Pasaron
los años y, tal y como hemos dicho, una parte del madero santo quedó en
Jerusalén. Constantino y su madre construyeron la Basílica del Santo Sepulcro
para que la reliquia quedara guardada y para que los fieles le dieran culto. Recordemos
que aún no habían llegado los musulmanes (quedaban tres siglos) hasta Tierra
Santa. Sin embargo, no lo musulmanes, pero sí el rey persa Cosroes II llegó
hasta Jerusalén, arrasó el templo y se llevó la Cruz que puso a sus pies como
desprecio. Tras quince años de luchas, el emperador bizantino Heraclio venció a
los persas y se trajo de nuevo la Cruz a Jerusalén, entrando en la ciudad santa
en solemne procesión. Tan solemne la quiso hacer que él mismo quiso llevar la
cruz y, para ello, se cargó de riquezas y de lujo. Sin embargo, era incapaz de
levantarla ni un milímetro del suelo. Tuvo que despojarse de sus riquezas para
poder levantarla y llevarla en procesional triunfo por las calles de Jerusalén.

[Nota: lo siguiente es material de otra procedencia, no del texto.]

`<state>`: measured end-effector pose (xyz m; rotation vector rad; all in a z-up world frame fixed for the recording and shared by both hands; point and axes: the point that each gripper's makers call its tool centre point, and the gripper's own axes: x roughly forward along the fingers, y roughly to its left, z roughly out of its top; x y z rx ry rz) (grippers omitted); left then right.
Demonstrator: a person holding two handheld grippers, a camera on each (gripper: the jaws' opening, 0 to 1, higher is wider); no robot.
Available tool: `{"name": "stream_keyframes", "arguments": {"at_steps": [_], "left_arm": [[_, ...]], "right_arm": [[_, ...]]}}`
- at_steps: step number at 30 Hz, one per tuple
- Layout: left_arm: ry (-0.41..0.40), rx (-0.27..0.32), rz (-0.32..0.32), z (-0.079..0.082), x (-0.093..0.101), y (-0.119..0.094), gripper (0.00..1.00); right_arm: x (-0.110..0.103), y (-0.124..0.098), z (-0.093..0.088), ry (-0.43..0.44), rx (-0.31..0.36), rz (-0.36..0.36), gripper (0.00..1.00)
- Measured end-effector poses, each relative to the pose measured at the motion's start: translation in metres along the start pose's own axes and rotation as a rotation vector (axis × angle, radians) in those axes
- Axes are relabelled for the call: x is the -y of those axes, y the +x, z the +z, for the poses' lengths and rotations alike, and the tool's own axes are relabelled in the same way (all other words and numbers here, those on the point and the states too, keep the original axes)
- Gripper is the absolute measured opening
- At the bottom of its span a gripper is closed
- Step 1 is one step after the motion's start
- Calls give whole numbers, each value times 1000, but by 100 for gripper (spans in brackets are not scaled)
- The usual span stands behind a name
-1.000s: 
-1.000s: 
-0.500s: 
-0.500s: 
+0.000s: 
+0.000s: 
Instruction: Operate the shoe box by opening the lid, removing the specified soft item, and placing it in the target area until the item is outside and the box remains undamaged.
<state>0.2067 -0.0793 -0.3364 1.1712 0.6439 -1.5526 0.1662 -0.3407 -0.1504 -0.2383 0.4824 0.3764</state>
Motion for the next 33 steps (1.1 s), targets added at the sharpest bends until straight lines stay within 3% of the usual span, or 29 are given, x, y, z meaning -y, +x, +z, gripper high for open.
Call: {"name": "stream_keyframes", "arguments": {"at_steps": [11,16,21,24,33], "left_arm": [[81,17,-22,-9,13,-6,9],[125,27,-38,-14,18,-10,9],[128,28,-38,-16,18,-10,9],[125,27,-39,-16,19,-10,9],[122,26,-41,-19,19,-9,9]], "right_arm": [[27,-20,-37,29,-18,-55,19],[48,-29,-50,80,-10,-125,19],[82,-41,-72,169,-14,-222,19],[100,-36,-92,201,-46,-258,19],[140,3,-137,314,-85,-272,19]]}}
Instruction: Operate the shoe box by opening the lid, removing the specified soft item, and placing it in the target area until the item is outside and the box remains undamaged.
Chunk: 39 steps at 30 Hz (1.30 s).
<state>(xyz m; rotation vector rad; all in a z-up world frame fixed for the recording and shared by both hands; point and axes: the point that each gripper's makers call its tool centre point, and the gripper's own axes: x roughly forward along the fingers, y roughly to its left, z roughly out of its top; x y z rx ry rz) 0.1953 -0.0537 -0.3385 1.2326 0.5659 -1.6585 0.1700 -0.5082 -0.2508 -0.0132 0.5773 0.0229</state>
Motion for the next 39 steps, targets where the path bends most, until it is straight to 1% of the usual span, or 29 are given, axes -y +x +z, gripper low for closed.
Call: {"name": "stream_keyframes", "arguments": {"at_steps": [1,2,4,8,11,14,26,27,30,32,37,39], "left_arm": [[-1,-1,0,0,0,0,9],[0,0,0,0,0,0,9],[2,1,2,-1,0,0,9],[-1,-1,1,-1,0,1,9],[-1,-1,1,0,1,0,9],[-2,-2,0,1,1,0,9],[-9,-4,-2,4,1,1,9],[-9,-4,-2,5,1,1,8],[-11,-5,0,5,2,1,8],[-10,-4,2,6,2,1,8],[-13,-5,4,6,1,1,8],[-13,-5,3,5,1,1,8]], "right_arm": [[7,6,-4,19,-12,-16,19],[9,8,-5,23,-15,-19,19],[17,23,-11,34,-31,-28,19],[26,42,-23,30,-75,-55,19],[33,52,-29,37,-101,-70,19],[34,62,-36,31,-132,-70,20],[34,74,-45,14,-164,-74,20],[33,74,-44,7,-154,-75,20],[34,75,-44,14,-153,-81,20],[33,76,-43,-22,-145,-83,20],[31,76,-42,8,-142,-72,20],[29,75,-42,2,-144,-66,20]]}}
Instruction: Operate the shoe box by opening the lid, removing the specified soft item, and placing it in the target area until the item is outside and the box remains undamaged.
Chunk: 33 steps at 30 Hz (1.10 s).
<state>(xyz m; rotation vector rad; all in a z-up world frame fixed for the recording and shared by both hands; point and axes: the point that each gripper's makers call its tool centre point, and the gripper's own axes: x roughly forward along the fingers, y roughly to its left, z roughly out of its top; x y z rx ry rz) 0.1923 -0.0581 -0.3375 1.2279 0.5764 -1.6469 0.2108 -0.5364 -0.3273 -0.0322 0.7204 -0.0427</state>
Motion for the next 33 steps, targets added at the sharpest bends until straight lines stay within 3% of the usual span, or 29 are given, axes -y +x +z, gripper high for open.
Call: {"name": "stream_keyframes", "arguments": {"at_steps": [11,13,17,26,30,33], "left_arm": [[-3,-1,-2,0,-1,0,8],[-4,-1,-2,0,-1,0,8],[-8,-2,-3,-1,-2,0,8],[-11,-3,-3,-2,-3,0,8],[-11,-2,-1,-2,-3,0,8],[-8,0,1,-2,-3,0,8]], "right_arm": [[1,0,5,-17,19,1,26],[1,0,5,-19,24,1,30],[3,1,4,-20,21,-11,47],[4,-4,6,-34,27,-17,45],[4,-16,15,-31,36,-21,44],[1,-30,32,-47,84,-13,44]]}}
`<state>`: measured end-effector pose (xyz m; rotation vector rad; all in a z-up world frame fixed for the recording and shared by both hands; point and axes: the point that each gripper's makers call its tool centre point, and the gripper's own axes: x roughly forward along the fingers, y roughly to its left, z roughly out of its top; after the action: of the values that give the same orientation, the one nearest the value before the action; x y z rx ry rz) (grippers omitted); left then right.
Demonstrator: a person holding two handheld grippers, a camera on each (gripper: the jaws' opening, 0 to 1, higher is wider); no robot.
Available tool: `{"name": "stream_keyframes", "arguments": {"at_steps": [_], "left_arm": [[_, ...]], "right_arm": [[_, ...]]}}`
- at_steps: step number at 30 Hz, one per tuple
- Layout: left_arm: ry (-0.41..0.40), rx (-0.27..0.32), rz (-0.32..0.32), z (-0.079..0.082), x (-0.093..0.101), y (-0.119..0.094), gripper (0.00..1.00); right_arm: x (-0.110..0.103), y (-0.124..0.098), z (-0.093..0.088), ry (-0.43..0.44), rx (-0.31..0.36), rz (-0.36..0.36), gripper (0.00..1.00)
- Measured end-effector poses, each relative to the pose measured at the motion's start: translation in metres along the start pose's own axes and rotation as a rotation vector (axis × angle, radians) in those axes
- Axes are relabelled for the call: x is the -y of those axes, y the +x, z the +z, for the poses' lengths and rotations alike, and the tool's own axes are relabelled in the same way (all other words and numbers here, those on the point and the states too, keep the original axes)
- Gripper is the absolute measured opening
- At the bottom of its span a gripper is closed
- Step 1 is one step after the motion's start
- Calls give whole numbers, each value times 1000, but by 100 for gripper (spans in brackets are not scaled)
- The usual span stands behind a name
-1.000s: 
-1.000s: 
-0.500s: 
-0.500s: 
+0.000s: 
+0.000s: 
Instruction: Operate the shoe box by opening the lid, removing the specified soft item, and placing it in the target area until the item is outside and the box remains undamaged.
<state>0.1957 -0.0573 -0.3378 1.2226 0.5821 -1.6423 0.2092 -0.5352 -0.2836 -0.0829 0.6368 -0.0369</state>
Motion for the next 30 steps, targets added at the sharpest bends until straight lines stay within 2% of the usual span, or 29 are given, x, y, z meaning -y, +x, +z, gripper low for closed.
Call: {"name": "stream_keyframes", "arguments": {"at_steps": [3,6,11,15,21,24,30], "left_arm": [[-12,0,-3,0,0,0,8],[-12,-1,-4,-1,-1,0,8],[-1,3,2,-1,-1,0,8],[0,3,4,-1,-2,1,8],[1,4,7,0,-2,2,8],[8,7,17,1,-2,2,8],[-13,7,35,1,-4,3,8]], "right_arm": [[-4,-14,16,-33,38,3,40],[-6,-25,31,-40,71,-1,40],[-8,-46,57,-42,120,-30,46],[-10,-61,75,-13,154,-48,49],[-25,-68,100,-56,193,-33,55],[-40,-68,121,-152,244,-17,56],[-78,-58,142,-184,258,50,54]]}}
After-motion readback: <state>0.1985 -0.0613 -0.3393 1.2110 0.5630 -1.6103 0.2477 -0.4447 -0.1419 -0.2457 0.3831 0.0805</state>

Este es el origen de la fiesta de la Exaltación de la Cruz que hemos celebrado
el domingo pasado. Y de esa Cruz de Jerusalén, más adelante, vendrán los
diferentes ligna crucis que hay
repartidos en el mundo, entre ellos, como es lógico, el “nuestro” de Santo
Toribio de Liébana. Y the end a esta
historia que le hubiera agradado tanto a don Antonio Ruiz de Elvira.